(WHAT THIS TASK INVOLVES)
Nothing should be left out: output all of the entries exactly.

(RECORDS FOR THIS TASK)
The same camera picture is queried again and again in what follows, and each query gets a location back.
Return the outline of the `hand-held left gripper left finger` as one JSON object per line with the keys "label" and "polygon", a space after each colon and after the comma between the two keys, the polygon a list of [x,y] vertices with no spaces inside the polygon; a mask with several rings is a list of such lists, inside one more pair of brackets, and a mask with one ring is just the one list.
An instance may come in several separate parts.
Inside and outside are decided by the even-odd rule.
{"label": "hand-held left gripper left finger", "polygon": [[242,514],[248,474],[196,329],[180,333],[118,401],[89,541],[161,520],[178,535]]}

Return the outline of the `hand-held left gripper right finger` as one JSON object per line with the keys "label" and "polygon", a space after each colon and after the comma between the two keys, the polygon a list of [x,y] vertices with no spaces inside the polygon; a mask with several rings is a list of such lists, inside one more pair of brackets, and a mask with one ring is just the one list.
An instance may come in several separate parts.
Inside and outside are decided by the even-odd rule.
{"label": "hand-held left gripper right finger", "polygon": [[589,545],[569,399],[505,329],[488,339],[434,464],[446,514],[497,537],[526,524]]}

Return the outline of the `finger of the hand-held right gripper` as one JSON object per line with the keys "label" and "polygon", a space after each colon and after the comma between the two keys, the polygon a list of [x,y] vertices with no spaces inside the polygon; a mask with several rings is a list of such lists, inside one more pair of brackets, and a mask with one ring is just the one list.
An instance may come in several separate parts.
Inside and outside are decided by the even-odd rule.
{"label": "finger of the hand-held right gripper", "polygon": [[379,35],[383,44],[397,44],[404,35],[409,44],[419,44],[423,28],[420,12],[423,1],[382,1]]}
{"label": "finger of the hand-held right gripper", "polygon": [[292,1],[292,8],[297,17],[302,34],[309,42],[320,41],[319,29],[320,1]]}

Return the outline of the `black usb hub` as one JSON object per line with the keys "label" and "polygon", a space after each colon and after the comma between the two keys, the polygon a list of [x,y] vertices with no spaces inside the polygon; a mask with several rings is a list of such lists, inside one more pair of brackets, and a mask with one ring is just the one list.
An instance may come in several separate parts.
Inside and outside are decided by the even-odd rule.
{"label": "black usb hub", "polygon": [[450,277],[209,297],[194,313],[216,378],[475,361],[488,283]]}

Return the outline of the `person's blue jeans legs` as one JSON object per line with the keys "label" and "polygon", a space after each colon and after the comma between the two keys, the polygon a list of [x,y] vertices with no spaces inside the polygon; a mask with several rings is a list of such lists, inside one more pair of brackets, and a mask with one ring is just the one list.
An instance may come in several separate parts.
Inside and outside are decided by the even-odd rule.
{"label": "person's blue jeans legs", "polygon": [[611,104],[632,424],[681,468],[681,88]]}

(YOUR RESPONSE)
The same camera picture is queried again and again in what follows, and each query gets a location back.
Return the outline of the `hand-held left gripper left finger` as one JSON object per line with the keys "label" and "polygon", a space after each colon and after the comma between the two keys, the polygon a list of [x,y] vertices with no spaces inside the polygon; a mask with several rings is a list of such lists, inside one more pair of brackets, and a mask with one ring is just the one list.
An instance may come in several separate parts.
Inside and outside are decided by the even-odd rule.
{"label": "hand-held left gripper left finger", "polygon": [[242,514],[248,474],[196,329],[180,333],[118,401],[89,541],[161,520],[178,535]]}

Return the outline of the `hand-held left gripper right finger` as one JSON object per line with the keys "label" and "polygon", a space after each colon and after the comma between the two keys, the polygon a list of [x,y] vertices with no spaces inside the polygon; a mask with several rings is a list of such lists, inside one more pair of brackets, and a mask with one ring is just the one list.
An instance may come in several separate parts.
Inside and outside are decided by the even-odd rule.
{"label": "hand-held left gripper right finger", "polygon": [[589,545],[569,399],[505,329],[488,339],[434,464],[446,514],[497,537],[526,524]]}

Return the outline of the `finger of the hand-held right gripper` as one JSON object per line with the keys "label" and "polygon", a space after each colon and after the comma between the two keys, the polygon a list of [x,y] vertices with no spaces inside the polygon; a mask with several rings is a list of such lists, inside one more pair of brackets, and a mask with one ring is just the one list.
An instance may come in several separate parts.
Inside and outside are decided by the even-odd rule.
{"label": "finger of the hand-held right gripper", "polygon": [[379,35],[383,44],[397,44],[404,35],[409,44],[419,44],[423,28],[420,12],[423,1],[382,1]]}
{"label": "finger of the hand-held right gripper", "polygon": [[292,1],[292,8],[297,17],[302,34],[309,42],[320,41],[319,29],[320,1]]}

Return the outline of the `black usb hub` as one JSON object per line with the keys "label" and "polygon", a space after each colon and after the comma between the two keys, the polygon a list of [x,y] vertices with no spaces inside the polygon; a mask with several rings is a list of such lists, inside one more pair of brackets, and a mask with one ring is just the one list.
An instance may come in several separate parts.
Inside and outside are decided by the even-odd rule.
{"label": "black usb hub", "polygon": [[450,277],[209,297],[194,313],[216,378],[475,361],[488,283]]}

Return the outline of the `person's blue jeans legs` as one JSON object per line with the keys "label" and "polygon", a space after each colon and after the comma between the two keys, the polygon a list of [x,y] vertices with no spaces inside the polygon; a mask with several rings is a list of such lists, inside one more pair of brackets, and a mask with one ring is just the one list.
An instance may come in several separate parts.
Inside and outside are decided by the even-odd rule.
{"label": "person's blue jeans legs", "polygon": [[611,104],[632,424],[681,468],[681,88]]}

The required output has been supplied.